Exercise aim: Your job with the data below: print everything from the line that holds "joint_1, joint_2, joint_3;" down to the line that holds "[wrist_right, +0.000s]", ends included, exactly, and nothing else.

Supplied material:
--------------------------------------------------

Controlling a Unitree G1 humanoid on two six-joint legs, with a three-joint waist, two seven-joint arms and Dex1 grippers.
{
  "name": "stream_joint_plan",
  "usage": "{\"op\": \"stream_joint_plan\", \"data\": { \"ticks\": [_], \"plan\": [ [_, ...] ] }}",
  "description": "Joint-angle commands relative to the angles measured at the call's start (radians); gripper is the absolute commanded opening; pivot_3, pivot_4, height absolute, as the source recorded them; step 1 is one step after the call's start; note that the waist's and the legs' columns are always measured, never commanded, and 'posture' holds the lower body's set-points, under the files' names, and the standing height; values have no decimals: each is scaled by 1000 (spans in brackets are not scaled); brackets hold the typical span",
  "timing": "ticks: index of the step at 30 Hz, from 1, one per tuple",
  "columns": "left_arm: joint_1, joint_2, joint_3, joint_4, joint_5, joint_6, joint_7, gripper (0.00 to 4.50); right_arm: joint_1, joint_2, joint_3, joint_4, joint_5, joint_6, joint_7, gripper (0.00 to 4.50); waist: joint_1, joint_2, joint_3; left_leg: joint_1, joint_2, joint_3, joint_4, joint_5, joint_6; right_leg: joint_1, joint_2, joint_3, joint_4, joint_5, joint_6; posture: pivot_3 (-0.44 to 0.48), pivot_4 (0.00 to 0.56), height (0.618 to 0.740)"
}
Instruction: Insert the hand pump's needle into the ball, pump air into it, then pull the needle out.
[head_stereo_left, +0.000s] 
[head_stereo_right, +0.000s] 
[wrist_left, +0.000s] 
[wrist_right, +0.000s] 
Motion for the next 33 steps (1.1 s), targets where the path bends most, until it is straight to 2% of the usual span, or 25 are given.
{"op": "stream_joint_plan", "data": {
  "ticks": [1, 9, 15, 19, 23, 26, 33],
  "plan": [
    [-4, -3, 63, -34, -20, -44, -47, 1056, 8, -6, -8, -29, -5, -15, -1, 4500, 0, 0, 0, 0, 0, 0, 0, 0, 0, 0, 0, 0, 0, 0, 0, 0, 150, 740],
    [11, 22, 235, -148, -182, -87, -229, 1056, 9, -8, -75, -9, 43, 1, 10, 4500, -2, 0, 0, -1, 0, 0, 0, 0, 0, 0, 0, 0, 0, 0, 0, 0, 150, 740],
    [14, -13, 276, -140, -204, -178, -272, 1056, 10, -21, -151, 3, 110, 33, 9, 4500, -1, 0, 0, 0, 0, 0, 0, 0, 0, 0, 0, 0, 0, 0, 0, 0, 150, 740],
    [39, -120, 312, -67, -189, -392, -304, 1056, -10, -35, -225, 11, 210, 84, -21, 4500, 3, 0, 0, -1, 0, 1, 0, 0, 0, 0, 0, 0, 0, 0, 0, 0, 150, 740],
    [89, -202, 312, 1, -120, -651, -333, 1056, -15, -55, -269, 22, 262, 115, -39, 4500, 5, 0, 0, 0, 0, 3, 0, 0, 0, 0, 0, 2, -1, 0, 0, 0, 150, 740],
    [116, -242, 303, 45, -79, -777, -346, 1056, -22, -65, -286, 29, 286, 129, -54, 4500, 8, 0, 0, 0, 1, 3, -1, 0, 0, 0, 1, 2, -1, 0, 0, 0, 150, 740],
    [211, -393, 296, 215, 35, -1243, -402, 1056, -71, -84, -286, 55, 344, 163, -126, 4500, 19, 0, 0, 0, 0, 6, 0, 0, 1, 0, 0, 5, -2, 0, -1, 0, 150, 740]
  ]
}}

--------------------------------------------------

Exercise result:
  "columns": "left_arm: joint_1, joint_2, joint_3, joint_4, joint_5, joint_6, joint_7, gripper (0.00 to 4.50); right_arm: joint_1, joint_2, joint_3, joint_4, joint_5, joint_6, joint_7, gripper (0.00 to 4.50); waist: joint_1, joint_2, joint_3; left_leg: joint_1, joint_2, joint_3, joint_4, joint_5, joint_6; right_leg: joint_1, joint_2, joint_3, joint_4, joint_5, joint_6; posture: pivot_3 (-0.44 to 0.48), pivot_4 (0.00 to 0.56), height (0.618 to 0.740)"
}
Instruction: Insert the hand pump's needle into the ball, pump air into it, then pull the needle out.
[head_stereo_left, +0.000s] 
[head_stereo_right, +0.000s] 
[wrist_left, +0.000s] 
[wrist_right, +0.000s] 

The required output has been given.